If we’re truly committed to removing the names of historical figures who have done things that are “indefensible,” it’s time to start compiling the list. This will require a good deal of work. Before anyone gets defensive, consider that it’s not the plot of a sci-fi novel or anything remotely ridiculous. In September, Georgetown University announced it would be attempting to make up for the slave trade it profited from centuries earlier by bestowing preferential status in the admissions process for descendants of slaves and by renaming two campus buildings (the new names will be those of slaves the university “owned”). Meanwhile, Halifax is still debating whether a statue of city founder Edward Cornwallis should come down, Cornwallis having once offered a bounty for killing Indigenous people. And in Montreal, some are suggesting the name Queen Isabella be removed from public places, given that she was a key player in the Spanish Inquisition. [ED NOTE: The firestorm regarding the place of Confederate statues in the US that led President Trump to refer to neo-Nazis as “fine people,” erupted in the summer following the original print publication of this piece.]

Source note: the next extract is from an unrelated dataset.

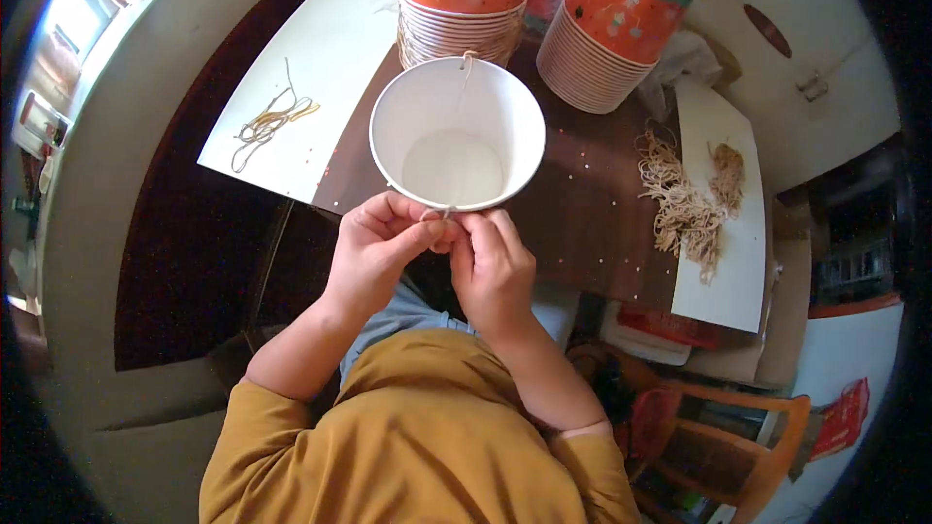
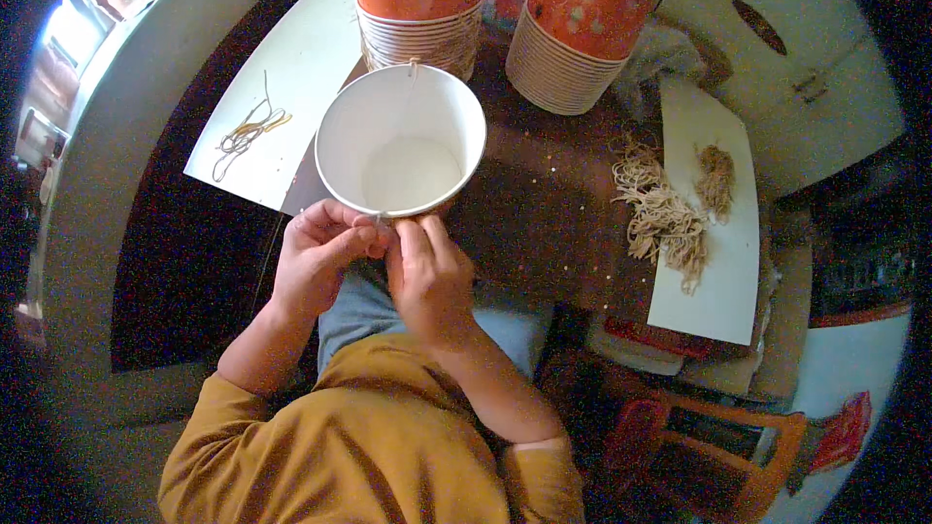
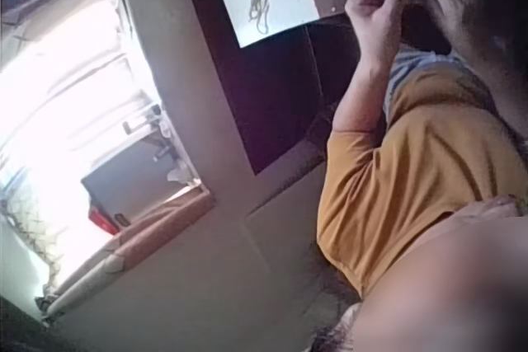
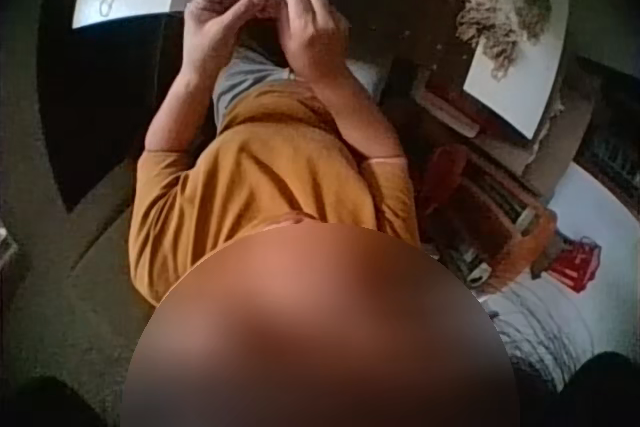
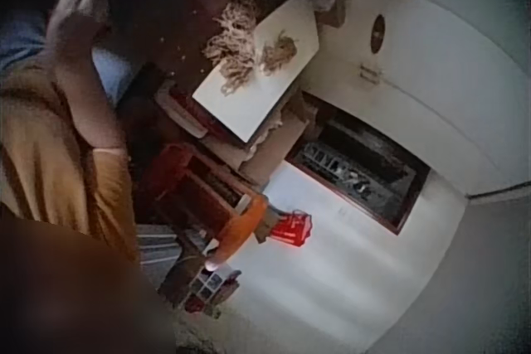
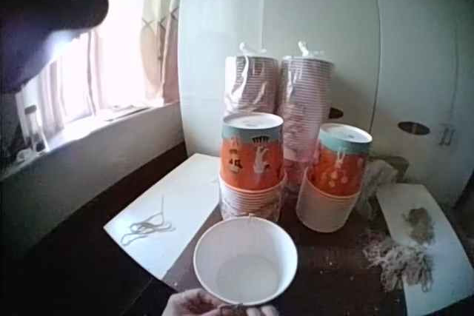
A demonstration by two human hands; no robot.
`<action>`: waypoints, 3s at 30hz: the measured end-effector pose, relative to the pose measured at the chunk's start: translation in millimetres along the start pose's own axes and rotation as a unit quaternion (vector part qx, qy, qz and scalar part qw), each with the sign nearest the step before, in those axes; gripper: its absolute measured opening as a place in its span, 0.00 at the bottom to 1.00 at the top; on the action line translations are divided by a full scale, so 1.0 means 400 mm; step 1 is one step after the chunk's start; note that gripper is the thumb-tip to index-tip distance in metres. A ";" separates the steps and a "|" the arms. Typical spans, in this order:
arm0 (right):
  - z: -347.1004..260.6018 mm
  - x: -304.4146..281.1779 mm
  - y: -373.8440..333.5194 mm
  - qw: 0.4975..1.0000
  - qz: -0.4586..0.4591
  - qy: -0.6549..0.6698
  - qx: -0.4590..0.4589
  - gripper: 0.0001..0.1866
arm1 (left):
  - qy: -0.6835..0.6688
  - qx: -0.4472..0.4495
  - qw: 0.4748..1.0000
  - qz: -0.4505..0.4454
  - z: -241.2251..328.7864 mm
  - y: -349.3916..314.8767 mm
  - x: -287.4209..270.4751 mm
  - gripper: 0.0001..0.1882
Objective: Tying thin strings to the edges of paper cups.
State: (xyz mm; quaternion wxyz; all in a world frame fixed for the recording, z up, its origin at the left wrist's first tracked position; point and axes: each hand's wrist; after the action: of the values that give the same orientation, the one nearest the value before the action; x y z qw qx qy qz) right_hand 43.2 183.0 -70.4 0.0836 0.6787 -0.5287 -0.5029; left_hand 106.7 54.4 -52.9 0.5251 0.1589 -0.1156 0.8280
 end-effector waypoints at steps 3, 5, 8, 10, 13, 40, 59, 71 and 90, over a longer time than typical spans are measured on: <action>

By that logic, Lionel-Groulx’s name should be removed from its namesake Metro station, given his virulent anti-Semitism. McGill University is named in part for James McGill, an entrepreneur who profited from, among other dubious things, the slave trade. McGill also has a prominent statue of Queen Victoria, a monarch who ruled over a significant stretch of British colonialism marked by slave trading, pillaging, and the deaths of thousands. Jeffery Amherst, 1st Baron Amherst (1717-1797), who proposed infecting Indigenous people with small pox as a means of wiping them out, has a Montreal street named after him*. And while her place in helping to secure women’s rights is undeniable, Emily Murphy (1868-1933) also believed strongly in eugenics, and advocated for the Sexual Sterilization Act of Alberta, which led to thousands of men and women being sterilized without their consent or knowledge.
The name game requires time, energy, and money, but it may well force us to reckon with significant aspects of our history.